There are big gaps in chimpanzee survey efforts and presence data across the range and because of this we can’t use this data in the model just yet. It doesn’t work. And that’s why there is a need to do more surveys across the entire chimp range in Africa. We also don’t have consistent and updatable information on human land uses and infrastructure. Roads, for example, could have been a good input to the chimpanzee suitability model, but because we do not have yet access to an annually updated road layer across Africa, we decided not to include it in the model yet.
What type of information will JGI and its partners be able to glean from the DSS data to influence conservation planning?
JGI uses Open Standards for the Practice of Conservation (OSPC) to guide the development and implementation of its conservation projects and strategies. We also use OSPC with partners to develop a common understanding of the conservation needs, threats and cooperate on joint implementation of conservation actions in specific regions (e.g. Great Apes CAP in Eastern DRC). In the case of chimpanzees, a key component outlined in the OSPC is an overall assessment of the viability or health of chimpanzee habitats and the establishment of a monitoring plan that requires indicators that are measurable, precise, consistent and sensitive.

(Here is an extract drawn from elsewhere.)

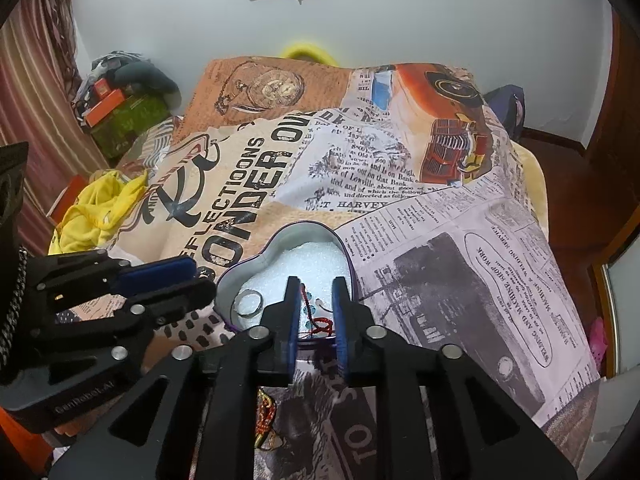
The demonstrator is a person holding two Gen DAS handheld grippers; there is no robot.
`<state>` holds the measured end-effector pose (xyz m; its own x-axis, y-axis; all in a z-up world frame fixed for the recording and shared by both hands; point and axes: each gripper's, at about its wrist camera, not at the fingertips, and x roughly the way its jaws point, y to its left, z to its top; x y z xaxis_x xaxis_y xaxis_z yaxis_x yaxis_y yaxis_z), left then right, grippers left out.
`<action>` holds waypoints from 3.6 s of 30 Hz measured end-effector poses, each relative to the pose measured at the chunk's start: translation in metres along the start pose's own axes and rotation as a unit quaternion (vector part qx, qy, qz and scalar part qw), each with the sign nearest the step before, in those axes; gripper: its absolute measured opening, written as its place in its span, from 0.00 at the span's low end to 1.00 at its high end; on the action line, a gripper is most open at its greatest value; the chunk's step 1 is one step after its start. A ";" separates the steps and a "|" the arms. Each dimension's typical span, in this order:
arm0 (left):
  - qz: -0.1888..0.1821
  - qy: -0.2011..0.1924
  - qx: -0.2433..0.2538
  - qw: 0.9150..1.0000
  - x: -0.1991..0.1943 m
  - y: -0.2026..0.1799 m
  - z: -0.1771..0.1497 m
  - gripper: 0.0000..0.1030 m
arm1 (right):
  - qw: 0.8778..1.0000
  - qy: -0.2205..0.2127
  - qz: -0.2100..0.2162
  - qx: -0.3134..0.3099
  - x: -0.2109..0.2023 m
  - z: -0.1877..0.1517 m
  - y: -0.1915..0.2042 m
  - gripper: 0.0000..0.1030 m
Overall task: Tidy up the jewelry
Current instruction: 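Open the left tool to drop the ring while the right tool drops the bracelet into the tin, then withdraw both tools from the tin back to the jewelry pile, then grasp a silver earring with the left tool while the right tool grasps a gold ring, then carry the earring with the left tool while the right tool carries the gold ring over the tin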
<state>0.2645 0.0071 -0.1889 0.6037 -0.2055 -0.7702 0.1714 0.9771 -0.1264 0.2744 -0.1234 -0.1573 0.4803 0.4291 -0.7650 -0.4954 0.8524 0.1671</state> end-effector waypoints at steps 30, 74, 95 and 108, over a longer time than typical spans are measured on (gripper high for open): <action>0.027 0.004 -0.012 1.000 -0.058 0.012 -0.049 0.38 | 0.999 -0.025 -0.032 -0.023 -0.062 -0.038 0.031 0.40; -0.005 0.061 0.022 0.998 0.010 -0.007 -0.080 0.09 | 0.997 0.036 -0.017 -0.071 -0.002 -0.090 0.033 0.40; -0.004 0.039 0.012 0.999 -0.021 -0.011 -0.081 0.08 | 0.997 0.034 -0.034 -0.056 -0.020 -0.096 0.029 0.18; 0.012 -0.012 0.032 0.999 -0.059 -0.024 -0.061 0.08 | 0.998 -0.012 -0.048 -0.039 -0.057 -0.079 0.026 0.18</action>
<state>0.1777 -0.0014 -0.1784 0.6259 -0.1839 -0.7579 0.2050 0.9764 -0.0677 0.1766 -0.1494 -0.1587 0.5458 0.3543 -0.7593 -0.5000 0.8649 0.0441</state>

The goal is to develop a practical and operational DSS that will annually inform this adaptive management cycle and OSPC process at all scales. The focus is on standard and actionable chimpanzee habitat viability and change information that is most likely to trigger a management decision and action. We are also exploring ways to measure success using forecasting. By looking back at the habitat suitability change over the last 12-13 years, we can also forecast what habitat would look like by 2030 if it’s just “business as usual”. So we could measure our success on what was predicted versus what really happened.
How do you see remote sensing data and near-real time monitoring systems developing in the future?
It’s going to have profound effects on forest protection… be more action-oriented, and it will transform the way decision makers use remote sensing. Let’s say you have an alert that there is deforestation happening within the last week, you are more willing to go and see what happened, as opposed to seeing that deforestation happened two years ago. The near real-time is important, because it can almost be used as intelligence to guide law enforcement on the ground.
There are a lot of near-real-time platforms cropping up, whether global like GFW and Global Fishing Watch, or more local like MAAP in the Amazon and one-off habitat assessments. How do we translate all that data into easily-digestible formats and give it the context for decision makers and park managers to use it?
I think we have to recognize first that information doesn’t automatically transform into a management action – even if the information is potentially useful and delivered in time. There’s many other factors that influence how information is used in a specific decision-making process. At the most basic level, I think we need standards. As long as we agree how we will define and measure habitat viability or condition, and what degree of change should trigger management, it shouldn’t matter if you use Google Earth Engine, ArcGIS Online, Azure clouds, GFW, or any other platform. We have to learn how to convert remote sensing and other big data into actionable information to support conservation decisions.
Decision makers are people. And people learn best through storytelling. Through stories we could reach not only the minds, but also the hearts of decision makers. Only then, I believe, we could hope that they will make the right decisions. It doesn’t matter how big the big data is going to be, we need to find a way to properly tell an engaging story.